The terms time and unit(time) have negative Variance Component values, so are treated as 0. The ANOVA table shows that both terms are not significant random factors (alpha = 0.05). Standard Deviation
components are provided for convenience and useful in Measurement Systems Analysis, but they will not be discussed here.
The GLM Model sheet is the regression analysis but we will not review that here as our focus is on the variance components analysis. Note that the regression analysis treats random factors as fixed.
-
Now click sheet Between. Repeat steps 1 to 5 to produce the Variance Components report:
The
unit(time) term in the variance components table is the “Between Unit” variation. It is contributing to 98.3% of the total variation. The “Within Unit” Error term is contributing to 1.7% of the total variation. The REML 95% confidence interval for these variance components are also given.
The term time has a negative Variance Component value, so is treated as 0. The ANOVA table shows that time is not a significant random factor, but unit(time) is significant (alpha = 0.05).
-
Now click sheet Over Time. Repeat steps 1 to 5 to produce the Variance Components report:
The
time term in the variance components table is the “Over Time” variation. It is contributing to 98.5% of the total variation. The “Between Unit” unit(time) term is contributing to 0.6% of the total variation. The
“Within Unit” Error term is contributing to 0.9% of the total variation. The REML 95% confidence interval for these variance components are also given. Note that the confidence interval for time is very wide. This is due to only having 3 levels. If possible, additional time value data should be collected in order to reduce the uncertainty of the variance component value.
The ANOVA table shows that time and unit(time) are significant random factors (alpha = 0.05).
Example 3: Classical Gage R&R Study
We will now reanalyze the AIAG Gage R&R data presented in Analyze Gage R&R
(Crossed). The Gage R&R Study Report was given as:
- Open the file Gage RR - AIAG.xlsx. This is an example from the Automotive Industry Action Group (AIAG) MSA Reference Manual, 3rd Edition, page 101. Note that parts were measured in random order, but the worksheet is
given in standard order. Preselect the worksheet data including column headings. Click
SigmaXL > Statistical Tools > General Linear Model > Fit General Linear Model. Click Next >>.

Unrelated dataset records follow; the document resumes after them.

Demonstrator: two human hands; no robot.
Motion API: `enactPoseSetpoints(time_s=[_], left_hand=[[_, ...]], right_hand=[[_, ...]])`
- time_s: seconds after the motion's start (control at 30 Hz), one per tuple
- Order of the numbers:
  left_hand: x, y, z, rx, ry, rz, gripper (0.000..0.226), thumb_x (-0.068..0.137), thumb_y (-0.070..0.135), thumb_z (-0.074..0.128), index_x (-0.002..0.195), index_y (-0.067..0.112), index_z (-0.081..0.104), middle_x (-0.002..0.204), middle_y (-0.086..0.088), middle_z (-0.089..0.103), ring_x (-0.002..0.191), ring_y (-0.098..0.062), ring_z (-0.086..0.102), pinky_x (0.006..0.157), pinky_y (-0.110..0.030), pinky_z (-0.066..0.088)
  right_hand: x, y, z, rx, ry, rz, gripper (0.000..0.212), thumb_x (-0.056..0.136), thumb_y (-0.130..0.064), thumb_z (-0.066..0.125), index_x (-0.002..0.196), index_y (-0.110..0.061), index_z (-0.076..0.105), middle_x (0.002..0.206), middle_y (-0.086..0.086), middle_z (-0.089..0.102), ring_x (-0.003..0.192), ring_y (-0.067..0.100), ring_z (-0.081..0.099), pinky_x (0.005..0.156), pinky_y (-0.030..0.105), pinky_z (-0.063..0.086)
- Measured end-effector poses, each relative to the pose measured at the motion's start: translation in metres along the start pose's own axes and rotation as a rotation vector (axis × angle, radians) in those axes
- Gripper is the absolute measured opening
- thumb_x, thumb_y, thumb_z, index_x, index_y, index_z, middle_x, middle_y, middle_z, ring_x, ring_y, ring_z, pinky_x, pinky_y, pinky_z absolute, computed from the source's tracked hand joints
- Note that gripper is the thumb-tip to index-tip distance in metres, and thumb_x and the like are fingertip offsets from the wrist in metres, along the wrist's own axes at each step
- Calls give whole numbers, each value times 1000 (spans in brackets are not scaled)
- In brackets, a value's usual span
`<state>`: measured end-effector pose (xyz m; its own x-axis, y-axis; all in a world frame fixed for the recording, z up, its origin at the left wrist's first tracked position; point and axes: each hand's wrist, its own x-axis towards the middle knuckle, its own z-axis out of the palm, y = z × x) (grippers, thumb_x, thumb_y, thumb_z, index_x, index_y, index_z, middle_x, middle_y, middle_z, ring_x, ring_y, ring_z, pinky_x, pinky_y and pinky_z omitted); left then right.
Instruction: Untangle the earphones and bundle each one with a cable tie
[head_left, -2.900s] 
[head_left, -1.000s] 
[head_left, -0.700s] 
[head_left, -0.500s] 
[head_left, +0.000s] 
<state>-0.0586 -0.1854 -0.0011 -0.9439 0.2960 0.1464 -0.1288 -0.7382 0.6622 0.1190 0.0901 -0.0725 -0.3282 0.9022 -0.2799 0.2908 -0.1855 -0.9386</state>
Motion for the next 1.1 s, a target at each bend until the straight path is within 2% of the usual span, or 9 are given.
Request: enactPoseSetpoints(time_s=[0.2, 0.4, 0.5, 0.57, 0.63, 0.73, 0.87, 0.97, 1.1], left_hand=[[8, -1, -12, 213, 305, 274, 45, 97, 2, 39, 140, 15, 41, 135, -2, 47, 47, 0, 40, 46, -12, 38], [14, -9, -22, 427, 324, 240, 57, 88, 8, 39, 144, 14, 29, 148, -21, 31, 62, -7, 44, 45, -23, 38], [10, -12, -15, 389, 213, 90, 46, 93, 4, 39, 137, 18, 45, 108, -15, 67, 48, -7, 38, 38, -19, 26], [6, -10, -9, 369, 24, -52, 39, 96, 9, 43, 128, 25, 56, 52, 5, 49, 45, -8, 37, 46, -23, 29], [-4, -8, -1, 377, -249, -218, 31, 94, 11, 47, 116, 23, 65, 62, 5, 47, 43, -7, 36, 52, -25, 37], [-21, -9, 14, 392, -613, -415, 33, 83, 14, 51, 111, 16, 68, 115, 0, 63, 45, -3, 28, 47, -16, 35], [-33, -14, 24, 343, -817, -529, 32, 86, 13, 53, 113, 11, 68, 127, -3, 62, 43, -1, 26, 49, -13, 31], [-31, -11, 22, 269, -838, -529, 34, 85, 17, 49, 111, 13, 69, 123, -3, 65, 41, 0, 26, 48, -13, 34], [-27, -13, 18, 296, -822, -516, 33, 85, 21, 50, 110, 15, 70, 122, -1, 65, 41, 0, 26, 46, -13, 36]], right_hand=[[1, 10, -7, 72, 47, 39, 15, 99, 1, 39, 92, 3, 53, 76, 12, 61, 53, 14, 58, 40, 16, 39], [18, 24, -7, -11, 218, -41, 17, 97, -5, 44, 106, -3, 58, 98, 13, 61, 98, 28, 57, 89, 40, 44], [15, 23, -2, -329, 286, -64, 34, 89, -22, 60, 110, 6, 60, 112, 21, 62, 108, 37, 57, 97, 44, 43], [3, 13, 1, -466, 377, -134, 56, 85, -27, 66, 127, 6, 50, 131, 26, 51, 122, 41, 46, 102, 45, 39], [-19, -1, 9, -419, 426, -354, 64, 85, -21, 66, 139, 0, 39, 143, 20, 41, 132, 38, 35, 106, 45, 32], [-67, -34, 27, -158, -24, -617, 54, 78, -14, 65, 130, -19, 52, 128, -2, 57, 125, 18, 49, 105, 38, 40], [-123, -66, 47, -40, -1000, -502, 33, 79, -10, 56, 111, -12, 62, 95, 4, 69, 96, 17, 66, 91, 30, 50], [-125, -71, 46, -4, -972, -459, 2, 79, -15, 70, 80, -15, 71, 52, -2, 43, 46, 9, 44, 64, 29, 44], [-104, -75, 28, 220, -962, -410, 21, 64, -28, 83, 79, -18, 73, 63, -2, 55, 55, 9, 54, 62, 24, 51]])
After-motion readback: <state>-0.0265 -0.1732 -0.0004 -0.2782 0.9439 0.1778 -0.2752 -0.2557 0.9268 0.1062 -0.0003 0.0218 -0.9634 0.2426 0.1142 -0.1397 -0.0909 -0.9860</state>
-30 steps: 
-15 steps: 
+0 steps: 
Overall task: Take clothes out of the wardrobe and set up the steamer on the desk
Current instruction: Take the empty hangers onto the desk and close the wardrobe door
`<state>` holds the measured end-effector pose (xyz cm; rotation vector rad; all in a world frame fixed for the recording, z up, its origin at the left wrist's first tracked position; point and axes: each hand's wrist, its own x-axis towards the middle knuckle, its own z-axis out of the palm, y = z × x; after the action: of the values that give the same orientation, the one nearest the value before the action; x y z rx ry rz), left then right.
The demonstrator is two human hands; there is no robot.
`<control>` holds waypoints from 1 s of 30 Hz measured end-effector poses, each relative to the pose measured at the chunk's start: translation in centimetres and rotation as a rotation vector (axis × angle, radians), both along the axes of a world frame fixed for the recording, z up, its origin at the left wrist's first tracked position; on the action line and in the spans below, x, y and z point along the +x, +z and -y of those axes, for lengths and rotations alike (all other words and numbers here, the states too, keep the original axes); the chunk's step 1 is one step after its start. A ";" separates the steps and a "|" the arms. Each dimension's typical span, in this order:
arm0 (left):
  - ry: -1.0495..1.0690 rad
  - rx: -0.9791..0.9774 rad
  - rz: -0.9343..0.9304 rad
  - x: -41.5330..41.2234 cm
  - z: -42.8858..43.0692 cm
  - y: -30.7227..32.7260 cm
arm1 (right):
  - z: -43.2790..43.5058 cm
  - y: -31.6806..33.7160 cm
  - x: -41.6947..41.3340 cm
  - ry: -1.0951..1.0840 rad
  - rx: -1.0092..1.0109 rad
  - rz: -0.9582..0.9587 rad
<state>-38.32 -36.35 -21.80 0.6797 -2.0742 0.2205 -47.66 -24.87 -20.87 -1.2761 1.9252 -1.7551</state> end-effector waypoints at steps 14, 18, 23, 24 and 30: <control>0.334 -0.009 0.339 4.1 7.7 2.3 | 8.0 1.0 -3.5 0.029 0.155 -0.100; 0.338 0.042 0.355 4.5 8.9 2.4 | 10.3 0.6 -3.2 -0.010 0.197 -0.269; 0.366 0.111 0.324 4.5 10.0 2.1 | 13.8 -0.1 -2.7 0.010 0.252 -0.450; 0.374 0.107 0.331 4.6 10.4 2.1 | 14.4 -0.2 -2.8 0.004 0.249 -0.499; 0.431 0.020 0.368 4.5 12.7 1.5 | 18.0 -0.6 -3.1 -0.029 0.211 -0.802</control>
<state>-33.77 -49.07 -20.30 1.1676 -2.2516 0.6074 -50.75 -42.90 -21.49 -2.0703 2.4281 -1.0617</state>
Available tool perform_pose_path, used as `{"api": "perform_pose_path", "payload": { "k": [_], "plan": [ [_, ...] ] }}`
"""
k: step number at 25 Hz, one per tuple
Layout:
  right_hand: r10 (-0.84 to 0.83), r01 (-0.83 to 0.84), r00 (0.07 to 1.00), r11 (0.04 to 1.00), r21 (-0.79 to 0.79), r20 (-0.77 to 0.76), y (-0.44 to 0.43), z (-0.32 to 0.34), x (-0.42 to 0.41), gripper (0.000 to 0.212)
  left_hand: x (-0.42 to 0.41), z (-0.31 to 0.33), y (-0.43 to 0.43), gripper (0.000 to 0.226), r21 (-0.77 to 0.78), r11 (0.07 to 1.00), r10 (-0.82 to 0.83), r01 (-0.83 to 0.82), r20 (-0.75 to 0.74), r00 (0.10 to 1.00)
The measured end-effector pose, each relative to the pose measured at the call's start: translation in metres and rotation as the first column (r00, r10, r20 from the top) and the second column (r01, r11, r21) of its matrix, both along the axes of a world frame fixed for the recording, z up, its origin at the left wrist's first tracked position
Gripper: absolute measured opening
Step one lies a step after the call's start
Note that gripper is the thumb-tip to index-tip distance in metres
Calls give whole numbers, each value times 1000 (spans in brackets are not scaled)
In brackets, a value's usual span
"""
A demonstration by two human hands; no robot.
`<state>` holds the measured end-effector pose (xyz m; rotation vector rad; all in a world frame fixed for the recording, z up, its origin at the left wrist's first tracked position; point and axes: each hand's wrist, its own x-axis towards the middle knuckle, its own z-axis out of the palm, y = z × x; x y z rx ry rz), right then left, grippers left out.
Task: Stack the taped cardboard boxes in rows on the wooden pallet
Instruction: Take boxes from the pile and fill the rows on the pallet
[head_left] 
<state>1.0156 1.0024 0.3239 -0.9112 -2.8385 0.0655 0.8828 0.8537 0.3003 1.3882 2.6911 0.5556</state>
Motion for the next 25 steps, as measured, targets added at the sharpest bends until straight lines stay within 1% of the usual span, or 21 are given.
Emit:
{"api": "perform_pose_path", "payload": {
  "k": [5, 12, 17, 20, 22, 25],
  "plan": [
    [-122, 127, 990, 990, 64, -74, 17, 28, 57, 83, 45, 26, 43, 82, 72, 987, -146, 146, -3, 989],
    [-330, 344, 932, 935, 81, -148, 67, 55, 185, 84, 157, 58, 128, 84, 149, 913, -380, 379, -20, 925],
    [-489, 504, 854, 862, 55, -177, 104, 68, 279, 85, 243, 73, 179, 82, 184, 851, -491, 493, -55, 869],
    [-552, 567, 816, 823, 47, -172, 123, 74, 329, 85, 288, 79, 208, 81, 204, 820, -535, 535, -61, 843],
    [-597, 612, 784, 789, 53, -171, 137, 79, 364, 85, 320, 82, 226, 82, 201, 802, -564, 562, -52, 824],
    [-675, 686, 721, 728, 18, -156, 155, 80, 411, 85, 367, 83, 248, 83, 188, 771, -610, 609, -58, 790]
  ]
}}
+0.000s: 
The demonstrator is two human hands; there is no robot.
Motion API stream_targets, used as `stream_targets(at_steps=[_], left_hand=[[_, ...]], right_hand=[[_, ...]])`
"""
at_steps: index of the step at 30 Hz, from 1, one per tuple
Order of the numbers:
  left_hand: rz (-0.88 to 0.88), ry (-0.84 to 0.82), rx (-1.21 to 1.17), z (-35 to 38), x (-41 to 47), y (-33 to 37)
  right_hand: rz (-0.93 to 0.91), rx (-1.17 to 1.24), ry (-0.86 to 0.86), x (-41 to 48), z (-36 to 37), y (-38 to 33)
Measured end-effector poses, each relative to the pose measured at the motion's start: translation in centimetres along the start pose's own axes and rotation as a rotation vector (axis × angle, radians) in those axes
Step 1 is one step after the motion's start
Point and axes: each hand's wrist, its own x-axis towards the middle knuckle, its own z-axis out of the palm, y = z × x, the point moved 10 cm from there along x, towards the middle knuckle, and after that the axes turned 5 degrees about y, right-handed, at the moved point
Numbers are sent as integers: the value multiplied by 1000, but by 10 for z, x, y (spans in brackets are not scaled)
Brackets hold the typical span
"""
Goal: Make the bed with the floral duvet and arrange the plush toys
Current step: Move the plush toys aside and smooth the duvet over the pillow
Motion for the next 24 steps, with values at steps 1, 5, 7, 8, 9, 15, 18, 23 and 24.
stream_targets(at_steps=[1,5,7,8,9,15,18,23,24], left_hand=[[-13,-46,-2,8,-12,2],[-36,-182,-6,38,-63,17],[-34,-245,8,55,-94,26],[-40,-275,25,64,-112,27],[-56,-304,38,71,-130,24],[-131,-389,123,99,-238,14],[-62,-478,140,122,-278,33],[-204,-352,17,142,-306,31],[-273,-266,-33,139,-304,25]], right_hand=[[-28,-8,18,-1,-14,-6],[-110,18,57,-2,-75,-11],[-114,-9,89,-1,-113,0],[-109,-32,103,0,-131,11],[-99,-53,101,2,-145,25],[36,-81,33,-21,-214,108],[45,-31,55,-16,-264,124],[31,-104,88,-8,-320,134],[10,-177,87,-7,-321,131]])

- Select Measurement, click Numeric Response (Y) >>, select
Part and Operator, click Random Factors - Categorical (X) >>. Leave Nesting unchecked. We will use the default Coding for Categorical Predictors (-1,0, +1). Set
the
Confidence Level = 90% to match the previous Gage R&R analysis. Leave
Residual Plots, Main Effects Plots, Interaction Plots and Box-Cox
Transformation unchecked. Advanced Options are not available with Random Factors.
- Click Next >>.
- Using Term Generator, select ME + 2-Way Interactions. Click
Select ALL >>. Include Constant is always checked in General Linear Model.
- Click OK >>. The Variance Components report is given:
- Since the Part*Operator interaction term is not significant (alpha = 0.1), we will refit the model excluding this term. Press F3 or click Recall SigmaXL
Dialog to recall last dialog.
- Click Next >>. Select Part*Operator, click
< Remove.
- Click OK>>. The revised Variance Components report is shown:
- Now we will now convert the GLM Variance Components to Gage R&R Metrics. Click on
SigmaXL > Measurement Systems Analysis > Basic MSA Templates > GLM GageRR (Crossed)
Metrics without Interaction to open the conversion template.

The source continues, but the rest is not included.